## [How to complete this task]
Lines to return, exactly: from the line with "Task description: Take" to the line with "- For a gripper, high" in the entries below, both included.

+++

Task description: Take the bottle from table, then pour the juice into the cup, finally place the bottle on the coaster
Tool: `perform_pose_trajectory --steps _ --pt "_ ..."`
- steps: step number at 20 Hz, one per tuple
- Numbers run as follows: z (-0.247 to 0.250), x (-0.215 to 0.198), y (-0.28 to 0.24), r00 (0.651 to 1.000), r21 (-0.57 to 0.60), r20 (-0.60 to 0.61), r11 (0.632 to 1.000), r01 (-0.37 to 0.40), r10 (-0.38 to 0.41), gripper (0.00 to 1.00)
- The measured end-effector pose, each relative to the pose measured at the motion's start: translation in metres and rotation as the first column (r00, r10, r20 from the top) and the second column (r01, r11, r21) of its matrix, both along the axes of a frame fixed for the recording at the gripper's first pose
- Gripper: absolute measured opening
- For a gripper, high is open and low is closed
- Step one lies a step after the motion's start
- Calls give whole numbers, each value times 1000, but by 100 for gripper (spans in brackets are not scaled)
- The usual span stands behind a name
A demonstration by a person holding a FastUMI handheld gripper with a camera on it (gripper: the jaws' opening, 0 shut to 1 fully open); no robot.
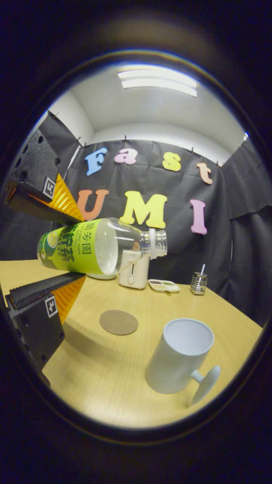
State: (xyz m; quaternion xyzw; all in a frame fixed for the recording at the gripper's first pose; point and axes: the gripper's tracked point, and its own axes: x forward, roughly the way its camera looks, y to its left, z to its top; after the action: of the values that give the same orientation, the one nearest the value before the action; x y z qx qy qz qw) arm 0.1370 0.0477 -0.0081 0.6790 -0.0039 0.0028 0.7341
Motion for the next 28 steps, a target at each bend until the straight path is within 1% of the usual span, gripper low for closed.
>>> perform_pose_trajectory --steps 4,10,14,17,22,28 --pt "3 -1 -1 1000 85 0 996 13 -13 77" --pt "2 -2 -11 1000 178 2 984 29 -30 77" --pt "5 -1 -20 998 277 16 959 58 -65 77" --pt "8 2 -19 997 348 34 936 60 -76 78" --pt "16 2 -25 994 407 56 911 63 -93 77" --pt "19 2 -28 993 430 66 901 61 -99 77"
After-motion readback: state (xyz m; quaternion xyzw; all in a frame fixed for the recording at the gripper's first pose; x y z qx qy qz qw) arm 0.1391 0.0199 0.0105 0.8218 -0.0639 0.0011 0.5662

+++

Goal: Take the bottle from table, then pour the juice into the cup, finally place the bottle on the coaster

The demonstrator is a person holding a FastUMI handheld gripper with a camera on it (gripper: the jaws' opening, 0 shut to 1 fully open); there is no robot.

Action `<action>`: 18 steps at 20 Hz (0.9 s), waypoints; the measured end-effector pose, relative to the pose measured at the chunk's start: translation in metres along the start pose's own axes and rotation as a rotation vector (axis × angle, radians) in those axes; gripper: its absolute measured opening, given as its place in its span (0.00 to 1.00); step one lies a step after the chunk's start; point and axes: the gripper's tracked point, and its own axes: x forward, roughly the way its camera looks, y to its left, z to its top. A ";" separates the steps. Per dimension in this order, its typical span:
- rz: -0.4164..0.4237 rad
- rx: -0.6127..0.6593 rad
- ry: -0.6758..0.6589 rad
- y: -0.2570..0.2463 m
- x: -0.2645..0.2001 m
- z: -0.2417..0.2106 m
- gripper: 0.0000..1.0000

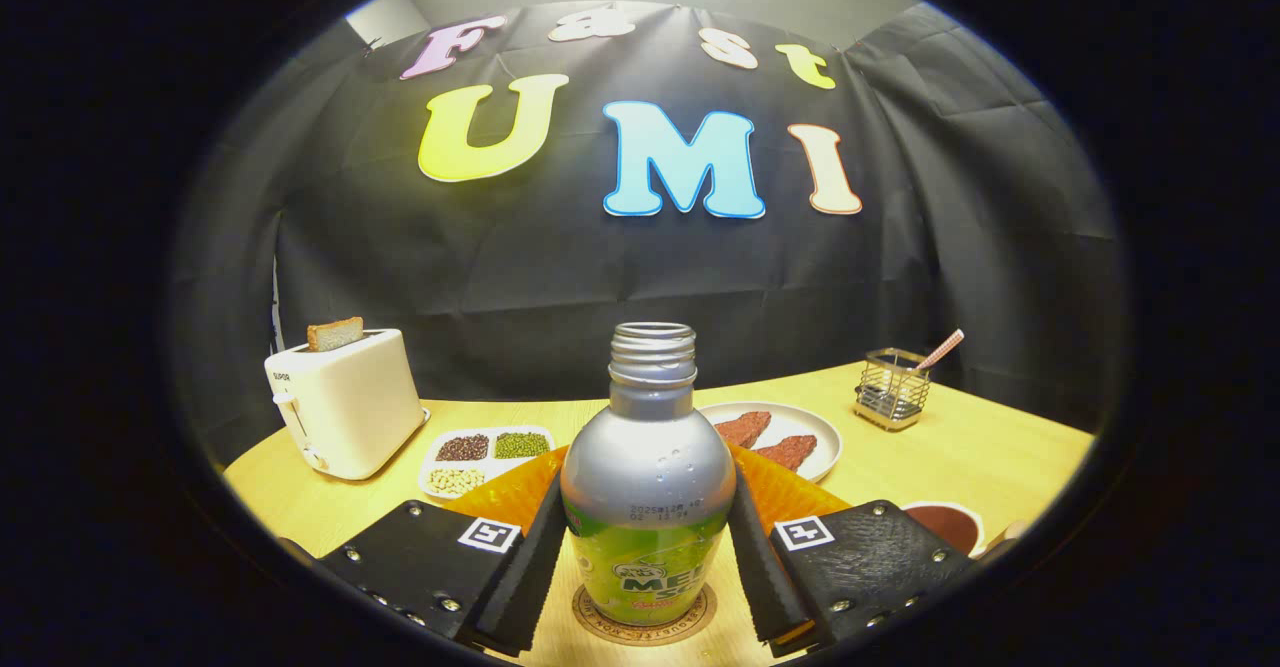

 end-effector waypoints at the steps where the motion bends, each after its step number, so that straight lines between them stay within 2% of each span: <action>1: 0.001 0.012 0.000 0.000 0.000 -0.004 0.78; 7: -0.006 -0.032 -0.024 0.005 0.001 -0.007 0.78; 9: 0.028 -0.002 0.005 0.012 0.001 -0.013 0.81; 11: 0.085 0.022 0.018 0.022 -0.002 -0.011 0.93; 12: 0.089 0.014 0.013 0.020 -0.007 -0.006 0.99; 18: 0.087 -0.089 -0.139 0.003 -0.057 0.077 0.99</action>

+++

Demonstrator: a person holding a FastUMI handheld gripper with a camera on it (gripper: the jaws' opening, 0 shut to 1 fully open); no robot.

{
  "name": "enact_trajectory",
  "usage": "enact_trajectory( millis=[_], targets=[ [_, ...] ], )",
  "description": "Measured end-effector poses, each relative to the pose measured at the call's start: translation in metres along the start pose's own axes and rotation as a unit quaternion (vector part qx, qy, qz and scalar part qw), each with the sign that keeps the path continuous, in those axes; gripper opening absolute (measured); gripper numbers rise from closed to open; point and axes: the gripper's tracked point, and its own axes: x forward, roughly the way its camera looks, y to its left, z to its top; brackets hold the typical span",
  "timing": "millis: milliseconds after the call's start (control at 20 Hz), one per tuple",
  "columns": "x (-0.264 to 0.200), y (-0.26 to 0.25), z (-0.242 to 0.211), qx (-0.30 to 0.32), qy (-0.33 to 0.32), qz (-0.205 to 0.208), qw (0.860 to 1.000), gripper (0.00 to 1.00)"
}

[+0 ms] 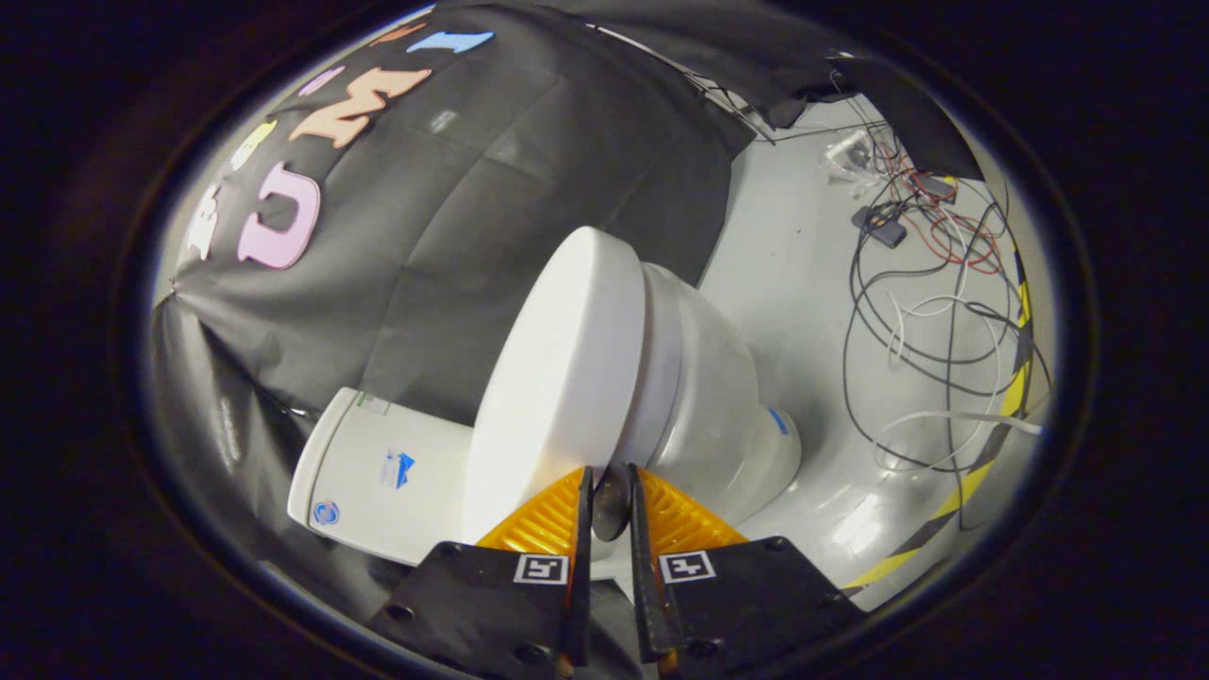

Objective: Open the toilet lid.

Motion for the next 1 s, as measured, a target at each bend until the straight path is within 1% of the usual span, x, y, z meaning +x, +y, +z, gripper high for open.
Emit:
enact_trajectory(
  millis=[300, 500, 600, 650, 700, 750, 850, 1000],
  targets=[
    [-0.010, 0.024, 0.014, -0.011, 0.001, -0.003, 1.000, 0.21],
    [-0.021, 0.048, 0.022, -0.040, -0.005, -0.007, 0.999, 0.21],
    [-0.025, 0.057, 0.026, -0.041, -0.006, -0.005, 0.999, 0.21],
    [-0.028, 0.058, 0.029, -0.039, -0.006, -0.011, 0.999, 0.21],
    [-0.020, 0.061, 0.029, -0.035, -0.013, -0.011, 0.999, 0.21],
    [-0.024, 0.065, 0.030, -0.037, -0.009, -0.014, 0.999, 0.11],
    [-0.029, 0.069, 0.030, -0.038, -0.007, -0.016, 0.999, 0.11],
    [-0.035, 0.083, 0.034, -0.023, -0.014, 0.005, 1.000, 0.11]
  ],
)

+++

## [Output]
Task description: Take the bottle from table, then pour the juice into the cup, finally place the bottle on the coaster
Tool: `perform_pose_trajectory --steps _ --pt "_ ..."`
- steps: step number at 20 Hz, one per tuple
- Numbers run as follows: z (-0.247 to 0.250), x (-0.215 to 0.198), y (-0.28 to 0.24), r00 (0.651 to 1.000), r21 (-0.57 to 0.60), r20 (-0.60 to 0.61), r11 (0.632 to 1.000), r01 (-0.37 to 0.40), r10 (-0.38 to 0.41), gripper (0.00 to 1.00)
- The measured end-effector pose, each relative to the pose measured at the motion's start: translation in metres and rotation as the first column (r00, r10, r20 from the top) and the second column (r01, r11, r21) of its matrix, both along the axes of a frame fixed for the recording at the gripper's first pose
- Gripper: absolute measured opening
- For a gripper, high is open and low is closed

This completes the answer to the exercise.